Japanese light novel series

The Tanaka Family Reincarnates (田中家、転生する。, Tanaka-ke, Tensei Suru) is a Japanese light novel series written by Choco and illustrated by Kaworu. It began serialization on the user-generated novel publishing website Shōsetsuka ni Narō in January 2019. It was later acquired by Fujimi Shobo who began publishing it under their Dragon Novels imprint in June 2020. A manga adaptation illustrated by Michiru Katō began serialization in ASCII Media Works' seinen manga magazine Dengeki Maoh in June 2020.

==Premise==
An ordinary family that loves cats, the Tanaka family, was one day killed in an earthquake. When they woke up, they had reincarnated as the Stuart noble family in another world. Though they dressed in Western style, they have the memories of their previous Japanese lives.

==Characters==
===Stuart Family===
Formerly the Tanaka family, they all woke up in their reincarnated bodies roughly at the same time. With their modern values setting them apart from the medieval kingdom they live in now, the Stuarts attempt to continue their former lives.
- Leonard
An Earl, who cannot go against his stubborn wife.
- Melsa Stuart
 Matriarch of the Stuart family. She never had grandchildren as Mrs. Tanaka, even with her children in their 30s; this makes her have an unhealthy obsession with forcing her kids to get hitched just for that. She couldn't care about the kids' happiness unless they were in danger.
- Emma Stuart
Only daughter of the Stuart family, she was previously Minato Tanaka. Prince has a crush on her, but she can't see it as he's just a child to her; she is instead smitten with the king.
- William Stuart
Youngest son and formerly Heita Tanaka.
- George Stuart
Oldest son and formerly Wataru Tanaka. He kept the peace in the Tanaka family.
- Arban
He is Leonard's brother and the only member of the Stuarts not to be reincarnated.

===Stuarts Pets===
- Violet
A pet spider Emma had before regaining her memories.

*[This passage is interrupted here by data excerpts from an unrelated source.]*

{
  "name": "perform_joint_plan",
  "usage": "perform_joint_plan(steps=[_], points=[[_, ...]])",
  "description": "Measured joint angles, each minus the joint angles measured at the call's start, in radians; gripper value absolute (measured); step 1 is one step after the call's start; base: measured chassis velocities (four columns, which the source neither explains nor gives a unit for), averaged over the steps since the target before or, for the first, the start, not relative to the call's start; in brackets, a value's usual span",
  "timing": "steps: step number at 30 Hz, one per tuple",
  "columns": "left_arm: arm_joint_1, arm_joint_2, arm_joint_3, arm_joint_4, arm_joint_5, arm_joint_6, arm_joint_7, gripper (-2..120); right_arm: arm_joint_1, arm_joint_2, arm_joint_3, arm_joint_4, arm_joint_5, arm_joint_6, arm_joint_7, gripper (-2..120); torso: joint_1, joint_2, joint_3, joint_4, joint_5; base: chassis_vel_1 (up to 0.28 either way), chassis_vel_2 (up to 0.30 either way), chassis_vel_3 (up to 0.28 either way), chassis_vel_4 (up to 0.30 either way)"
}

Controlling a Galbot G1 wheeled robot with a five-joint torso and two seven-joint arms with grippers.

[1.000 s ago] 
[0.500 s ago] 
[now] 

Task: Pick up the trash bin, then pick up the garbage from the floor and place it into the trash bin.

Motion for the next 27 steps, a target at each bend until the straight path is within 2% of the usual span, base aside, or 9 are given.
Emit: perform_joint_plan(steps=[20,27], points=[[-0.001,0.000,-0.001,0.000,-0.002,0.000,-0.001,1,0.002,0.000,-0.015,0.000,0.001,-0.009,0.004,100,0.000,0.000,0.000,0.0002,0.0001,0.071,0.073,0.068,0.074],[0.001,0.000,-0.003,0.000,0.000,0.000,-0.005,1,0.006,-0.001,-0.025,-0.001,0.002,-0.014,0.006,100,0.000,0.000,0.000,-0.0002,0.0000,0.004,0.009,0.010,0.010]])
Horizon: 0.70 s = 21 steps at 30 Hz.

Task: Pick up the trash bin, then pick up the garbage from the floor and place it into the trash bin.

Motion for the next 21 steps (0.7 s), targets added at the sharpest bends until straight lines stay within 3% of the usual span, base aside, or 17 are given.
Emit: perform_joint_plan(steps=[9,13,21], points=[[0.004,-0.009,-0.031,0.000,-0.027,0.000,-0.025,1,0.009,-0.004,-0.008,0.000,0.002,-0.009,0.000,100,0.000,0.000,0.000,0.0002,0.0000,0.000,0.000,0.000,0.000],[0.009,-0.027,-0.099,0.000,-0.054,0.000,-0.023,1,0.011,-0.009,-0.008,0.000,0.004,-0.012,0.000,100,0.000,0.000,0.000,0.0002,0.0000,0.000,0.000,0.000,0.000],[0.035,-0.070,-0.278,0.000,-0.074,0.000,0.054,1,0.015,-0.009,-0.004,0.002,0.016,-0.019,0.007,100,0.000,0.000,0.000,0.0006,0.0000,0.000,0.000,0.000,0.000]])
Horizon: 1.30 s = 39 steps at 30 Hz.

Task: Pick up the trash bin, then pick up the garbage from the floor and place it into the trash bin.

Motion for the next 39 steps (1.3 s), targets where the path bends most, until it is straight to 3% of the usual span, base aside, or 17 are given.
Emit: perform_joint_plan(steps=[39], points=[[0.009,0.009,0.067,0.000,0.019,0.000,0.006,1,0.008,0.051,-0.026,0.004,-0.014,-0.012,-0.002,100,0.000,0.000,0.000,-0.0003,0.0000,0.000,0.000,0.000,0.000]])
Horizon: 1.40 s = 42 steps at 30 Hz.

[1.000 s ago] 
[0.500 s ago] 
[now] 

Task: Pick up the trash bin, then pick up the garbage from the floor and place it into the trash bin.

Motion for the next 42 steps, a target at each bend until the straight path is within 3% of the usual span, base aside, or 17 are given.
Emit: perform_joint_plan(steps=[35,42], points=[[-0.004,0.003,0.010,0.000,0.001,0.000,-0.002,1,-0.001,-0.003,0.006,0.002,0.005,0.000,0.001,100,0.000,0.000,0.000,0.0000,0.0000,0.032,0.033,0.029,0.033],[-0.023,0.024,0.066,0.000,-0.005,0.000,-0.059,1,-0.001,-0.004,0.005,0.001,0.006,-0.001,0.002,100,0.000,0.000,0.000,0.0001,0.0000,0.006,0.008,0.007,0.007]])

Violet is very smart and caring of her owner; webbing up enemies when needed.
- Komei
Minato 's cat and leader of the litter. When she died of old age Komei wished to have 8 lives dedicated to the family, resulting in her litter being reborn as the size of horses in the new world. Emma can often interpret what Komei is trying to tell her by feeling.
- Kan

- Cho

- Ryu

===Imperial Japan===
A country in the other world that is heavily implied to have been founded by previous transmigrators from Japan. Their language is the same and so are the names and culture. The Stuarts set up trade with the empire in exchange for rice, which they deeply miss eating.

==Media==
===Light novel===
Written by Choco, The Tanaka Family Reincarnates began serialization on the user-generated novel publishing website Shōsetsuka ni Narō on January 14, 2019. It was later acquired by Fujimi Shobo who began releasing it with illustrations by Kaworu under their Dragon Novels light novel imprint on June 5, 2020. Seven volumes have been released as of December 2024. The series is licensed in English by J-Novel Club.

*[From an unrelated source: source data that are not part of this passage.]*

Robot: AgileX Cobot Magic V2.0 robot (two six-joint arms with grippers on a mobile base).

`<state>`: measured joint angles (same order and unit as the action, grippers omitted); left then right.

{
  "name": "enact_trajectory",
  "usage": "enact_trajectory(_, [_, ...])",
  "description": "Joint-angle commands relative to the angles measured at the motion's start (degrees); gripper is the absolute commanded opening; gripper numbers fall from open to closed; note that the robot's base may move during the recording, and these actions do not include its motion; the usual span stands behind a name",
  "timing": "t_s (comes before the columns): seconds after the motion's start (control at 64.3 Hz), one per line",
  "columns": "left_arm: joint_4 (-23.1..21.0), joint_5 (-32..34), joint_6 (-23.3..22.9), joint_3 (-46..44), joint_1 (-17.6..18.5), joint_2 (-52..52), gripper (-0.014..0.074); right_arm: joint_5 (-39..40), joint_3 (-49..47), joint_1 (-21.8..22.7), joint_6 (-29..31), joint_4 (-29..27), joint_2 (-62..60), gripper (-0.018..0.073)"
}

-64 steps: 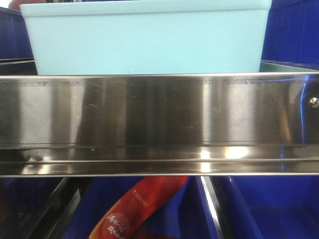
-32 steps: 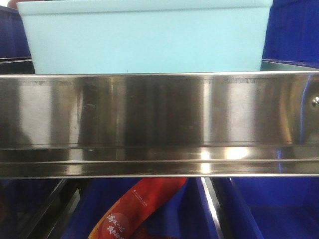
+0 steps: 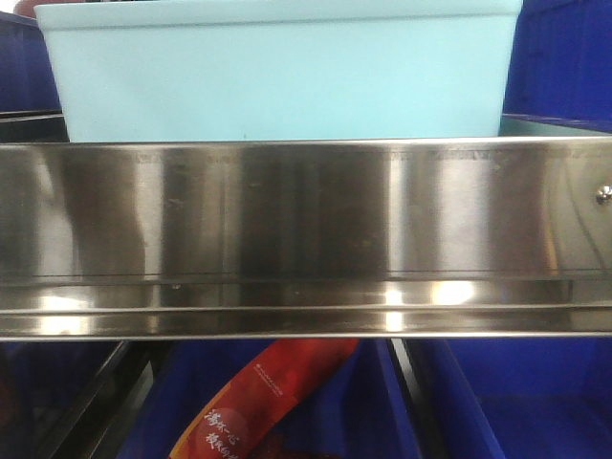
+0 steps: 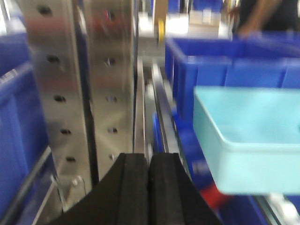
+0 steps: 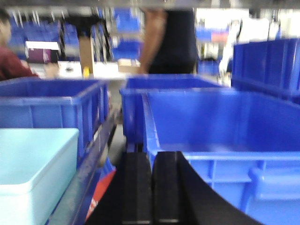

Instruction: Fetch blue bin and place on conveyor start

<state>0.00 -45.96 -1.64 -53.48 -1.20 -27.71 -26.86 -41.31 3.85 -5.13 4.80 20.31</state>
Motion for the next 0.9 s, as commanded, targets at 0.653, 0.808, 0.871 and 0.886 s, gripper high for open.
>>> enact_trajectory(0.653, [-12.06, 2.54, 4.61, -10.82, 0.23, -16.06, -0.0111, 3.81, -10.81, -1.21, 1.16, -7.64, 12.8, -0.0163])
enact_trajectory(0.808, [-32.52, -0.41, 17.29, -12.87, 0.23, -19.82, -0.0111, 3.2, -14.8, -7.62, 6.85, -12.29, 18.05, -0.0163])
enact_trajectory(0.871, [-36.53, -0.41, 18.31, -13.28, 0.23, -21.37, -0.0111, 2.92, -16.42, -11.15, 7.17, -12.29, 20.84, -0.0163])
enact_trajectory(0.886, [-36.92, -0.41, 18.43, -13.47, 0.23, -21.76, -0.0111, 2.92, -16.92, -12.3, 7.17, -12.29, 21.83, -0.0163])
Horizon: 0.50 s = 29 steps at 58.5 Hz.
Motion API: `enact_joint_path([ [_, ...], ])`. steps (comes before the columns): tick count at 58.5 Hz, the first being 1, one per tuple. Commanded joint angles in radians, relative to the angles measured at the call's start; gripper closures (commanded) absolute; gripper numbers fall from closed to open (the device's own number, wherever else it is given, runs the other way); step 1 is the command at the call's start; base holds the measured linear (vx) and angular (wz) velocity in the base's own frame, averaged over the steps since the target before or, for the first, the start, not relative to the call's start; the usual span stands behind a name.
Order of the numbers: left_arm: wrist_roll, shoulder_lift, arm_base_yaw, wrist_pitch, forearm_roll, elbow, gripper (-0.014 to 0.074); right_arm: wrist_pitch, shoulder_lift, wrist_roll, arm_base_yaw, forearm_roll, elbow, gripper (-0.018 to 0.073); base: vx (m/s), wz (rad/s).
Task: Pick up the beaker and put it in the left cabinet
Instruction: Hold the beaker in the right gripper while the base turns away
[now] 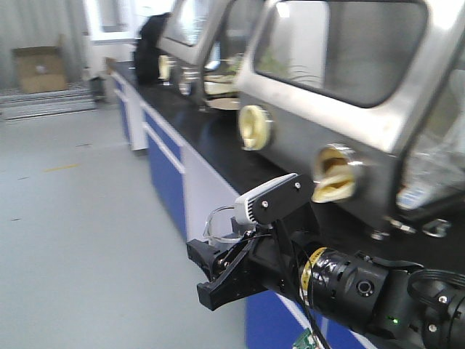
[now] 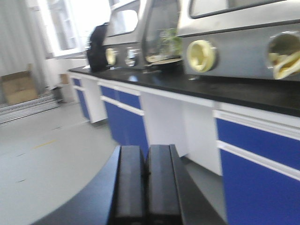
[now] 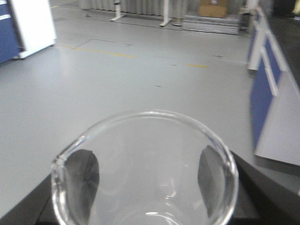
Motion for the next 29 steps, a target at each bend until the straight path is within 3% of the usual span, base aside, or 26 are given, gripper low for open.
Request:
enact_joint_path([
  [1, -0.003, -0.019, -0.001, -0.075, -0.003, 0.016, 0.0595, -0.079, -0.043, -0.001, -0.003, 0.01, -0.032, 0.0498, 0.1, 0.69],
  [29, -0.003, -0.019, -0.001, -0.075, -0.003, 0.016, 0.0595, -0.079, -0.043, -0.001, -0.003, 0.01, -0.032, 0.0498, 0.17, 0.5],
])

| No. | Original release date | Original ISBN | North American release date | North American ISBN |
|---|---|---|---|---|
| 1 | June 5, 2020 | 978-4-04-073596-2 | December 13, 2024 | 978-1-71-831323-1 |
| 2 | January 5, 2021 | 978-4-04-073953-3 | February 28, 2025 | 978-1-71-831325-5 |
| 3 | August 5, 2021 | 978-4-04-074162-8 | July 7, 2025 | 978-1-71-831327-9 |
| 4 | May 2, 2022 | 978-4-04-074523-7 | October 6, 2025 | 978-1-71-831329-3 |
| 5 | March 3, 2023 | 978-4-04-074897-9 | December 30, 2025 | 978-1-71-831331-6 |
| 6 | February 5, 2024 | 978-4-04-075334-8 | April 3, 2026 | 978-1-71-831333-0 |
| 7 | December 5, 2024 | 978-4-04-075629-5 978-4-04-075630-1 (SE) | July 8, 2026 | 978-1-71-831335-4 |

===Manga===
A manga adaptation illustrated by Michiru Katō began serialization in ASCII Media Works' seinen manga magazine Dengeki Maoh on June 27, 2020. The manga's chapters have been collected into eight tankōbon volumes as of June 2026.

| No. | Release date | ISBN |
|---|---|---|
| 1 | July 5, 2021 | 978-4-04-680524-9 |
| 2 | February 4, 2022 | 978-4-04-681104-2 |
| 3 | October 5, 2022 | 978-4-04-681815-7 |
| 4 | August 4, 2023 | 978-4-04-682634-3 |
| 5 | May 2, 2024 | 978-4-04-683635-9 |
| 6 | January 4, 2025 | 978-4-04-684457-6 |
| 7 | November 5, 2025 | 978-4-04-685363-9 |
| 8 | June 5, 2026 | 978-4-04-660235-0 |

==Reception==
By December 2024, the series had over 600,000 copies in circulation.